Memory formation and cognitive processes that rely on activity-dependent synaptic plasticity are affected by local protein synthesis in the dendrites and axons of neurons, which shape the connections between neurons – the synapses. Malfunctioning synapses and synaptic connections are a feature of a large number of brain disorders, including developmental and neurodegenerative diseases, called “synaptopathies”.
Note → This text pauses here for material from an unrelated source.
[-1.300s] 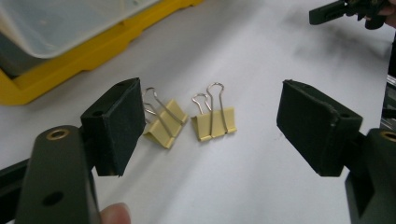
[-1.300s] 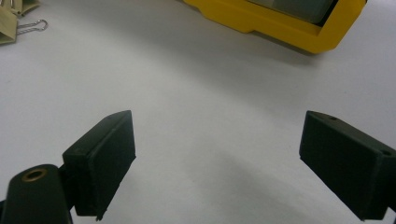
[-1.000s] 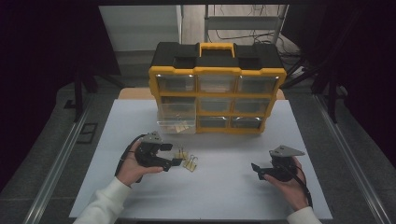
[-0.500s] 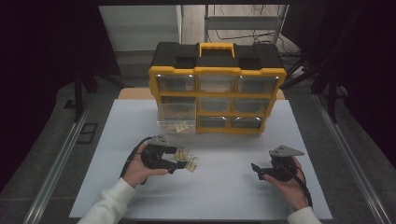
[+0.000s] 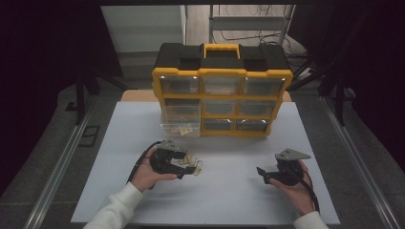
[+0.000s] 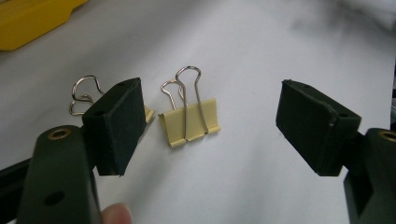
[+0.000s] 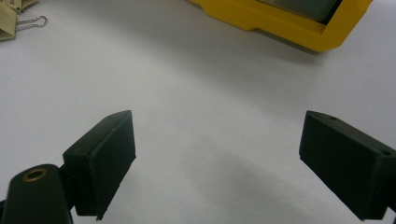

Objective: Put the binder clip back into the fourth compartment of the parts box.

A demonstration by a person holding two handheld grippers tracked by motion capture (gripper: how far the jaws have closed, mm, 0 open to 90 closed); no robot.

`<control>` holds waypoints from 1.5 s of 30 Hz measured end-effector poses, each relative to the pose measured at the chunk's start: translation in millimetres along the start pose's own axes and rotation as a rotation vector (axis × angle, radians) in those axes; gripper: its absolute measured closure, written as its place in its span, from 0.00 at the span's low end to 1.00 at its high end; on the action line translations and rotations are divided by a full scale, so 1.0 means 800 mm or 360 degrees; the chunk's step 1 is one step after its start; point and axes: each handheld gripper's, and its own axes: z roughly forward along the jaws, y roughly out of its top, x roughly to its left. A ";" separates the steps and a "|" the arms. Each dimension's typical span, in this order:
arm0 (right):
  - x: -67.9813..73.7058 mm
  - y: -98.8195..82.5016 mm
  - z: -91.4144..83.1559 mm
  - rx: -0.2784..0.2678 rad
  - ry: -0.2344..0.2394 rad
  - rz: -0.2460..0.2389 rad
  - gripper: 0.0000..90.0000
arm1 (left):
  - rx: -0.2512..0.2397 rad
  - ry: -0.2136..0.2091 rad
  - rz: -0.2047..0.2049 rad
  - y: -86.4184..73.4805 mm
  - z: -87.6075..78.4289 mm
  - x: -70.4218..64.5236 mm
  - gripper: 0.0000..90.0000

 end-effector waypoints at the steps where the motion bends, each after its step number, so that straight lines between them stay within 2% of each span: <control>1: 0.000 0.000 0.000 0.0000 -0.0001 -0.0001 0.13 | 0.0004 0.0000 -0.0001 0.000 0.001 0.000 0.27; 12: 0.000 0.000 0.001 0.0004 0.0003 -0.0003 0.13 | 0.0012 -0.0001 0.0006 0.003 0.012 0.000 0.27; 23: 0.001 0.000 0.001 0.0005 0.0002 -0.0007 0.13 | 0.0057 0.0000 0.0011 0.007 0.029 -0.001 0.32; 25: 0.001 0.000 0.001 0.0005 0.0003 -0.0006 0.13 | 0.0078 0.0011 0.0025 0.007 0.033 -0.002 0.32; 31: 0.001 0.000 0.001 0.0005 0.0003 -0.0008 0.13 | 0.0110 0.0068 0.0014 0.009 0.044 0.000 0.35; 36: 0.000 0.000 0.001 0.0005 0.0005 -0.0007 0.13 | 0.0114 0.0087 0.0013 0.011 0.049 0.001 0.40; 39: 0.001 0.000 0.001 0.0004 0.0004 -0.0009 0.13 | 0.0099 0.0091 -0.0009 0.011 0.051 0.002 0.45; 45: 0.001 0.000 0.001 0.0005 0.0004 -0.0007 0.13 | 0.0089 0.0077 -0.0021 0.011 0.053 0.004 0.58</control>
Our lab has long been interested in understanding how synaptic protein synthesis and the associated actin remodelling that reshapes synapses is regulated, with a particular focus on how this occurs in development. A number of neurodevelopmental disorders such as Autism Spectrum Disorders and intellectual disability are characterized as synaptopathies, and there is increasing evidence that these disorders also feature dysregulated protein synthesis. One example of this is the most frequent form of inherited intellectual disability, Fragile X syndrome (FXS). FXS is due to the absence or mutation of a single protein, Fragile X mental retardation protein (FMRP). FMRP is a RNA binding protein that is involved in multiple steps of neuronal messenger RNA metabolism such as transport, stability and local protein synthesis. Our work along with that of others, has shown that ASD, schizophrenia and Alzheimer’s Disease (AD) are linked to FMRP function. Our goal is to understand the regulation of synaptic protein synthesis and actin remodelling during brain development and develop possible pharmacological approaches to modulate aspects of Fragile X Syndrome, autism spectrum disorders and schizophrenia.
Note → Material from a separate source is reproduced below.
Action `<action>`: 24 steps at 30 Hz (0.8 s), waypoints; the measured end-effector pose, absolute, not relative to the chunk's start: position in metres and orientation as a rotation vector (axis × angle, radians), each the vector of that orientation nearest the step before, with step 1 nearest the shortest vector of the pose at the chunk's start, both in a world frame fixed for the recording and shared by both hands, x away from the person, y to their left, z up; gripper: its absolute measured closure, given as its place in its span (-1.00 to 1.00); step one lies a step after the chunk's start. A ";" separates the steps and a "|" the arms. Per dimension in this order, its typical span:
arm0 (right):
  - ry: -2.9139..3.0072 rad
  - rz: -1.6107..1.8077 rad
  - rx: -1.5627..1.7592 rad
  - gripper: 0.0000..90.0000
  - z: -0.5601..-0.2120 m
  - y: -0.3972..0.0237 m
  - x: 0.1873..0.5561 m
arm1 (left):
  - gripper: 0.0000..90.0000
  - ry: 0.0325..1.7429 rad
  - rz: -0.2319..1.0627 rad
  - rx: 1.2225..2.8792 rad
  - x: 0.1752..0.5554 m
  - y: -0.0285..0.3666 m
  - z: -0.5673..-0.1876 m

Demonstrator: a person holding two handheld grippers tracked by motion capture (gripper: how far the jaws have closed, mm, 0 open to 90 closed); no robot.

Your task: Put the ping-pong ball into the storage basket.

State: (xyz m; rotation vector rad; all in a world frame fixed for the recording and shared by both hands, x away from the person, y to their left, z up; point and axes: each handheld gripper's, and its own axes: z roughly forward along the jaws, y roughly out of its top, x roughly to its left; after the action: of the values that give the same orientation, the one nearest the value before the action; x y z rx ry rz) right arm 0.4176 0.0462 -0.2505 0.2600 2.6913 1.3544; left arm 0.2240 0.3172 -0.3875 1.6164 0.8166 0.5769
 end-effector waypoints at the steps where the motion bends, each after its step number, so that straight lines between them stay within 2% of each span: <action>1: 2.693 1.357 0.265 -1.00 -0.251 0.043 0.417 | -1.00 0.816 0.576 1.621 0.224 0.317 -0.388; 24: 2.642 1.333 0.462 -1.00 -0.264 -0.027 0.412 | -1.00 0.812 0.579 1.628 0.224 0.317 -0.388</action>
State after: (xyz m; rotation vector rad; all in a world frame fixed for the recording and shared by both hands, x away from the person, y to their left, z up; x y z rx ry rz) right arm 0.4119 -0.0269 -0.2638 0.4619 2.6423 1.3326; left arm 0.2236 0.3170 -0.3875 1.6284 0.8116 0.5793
Brain wiring and intellectual disabilities
One focus in the lab is on how local protein synthesis mechanisms regulate brain wiring and behaviour, and what this can tell us about how intellectual disabilities arise. We utilize mouse and fly model systems to study brain circuitry, in particular modelling genetic forms of intellectual disability in mice and flies such as. Methods include in utero electroporation, electrophysiology, advanced imaging techniques such as diffusion tensor imaging, and genetic fly approaches.
Synapse function in health and disease
Another focus in the lab is in studying how protein synthesis and actin remodelling at the synapse underlie normal function, and what underlies their dysfunction in neurodevelopmental disorders. Work from our lab has shown that FMRP, through its cytoplasmic interactor CYFIP1, links local protein synthesis to actin remodelling of the cytoskeleton. We utilize neuronal culture, biochemistry and RNA metabolism methods to approach these questions. In addition, we are also investigating the role of a subset of non-coding RNAs involved in spine formation and consolidation that are affected in FXS, and the mechanisms through which the regulation of the mRNA targets occurs.
Behaviour and electrophysiology in models of intellectual disabilities
A recent focus in the lab has been on integrating our studies at the level of synapse and circuits with function readouts in the animal that can be related to the features of neurodevelopmental disorders. By studying the effect these synaptic alterations have on circuits, electrophysiology and behaviour, we hope to further the understanding of these disorders and also study potential pharmacological interventions. We use mouse and fly behavioural paradigms for learning and memory, and social behaviour and communication.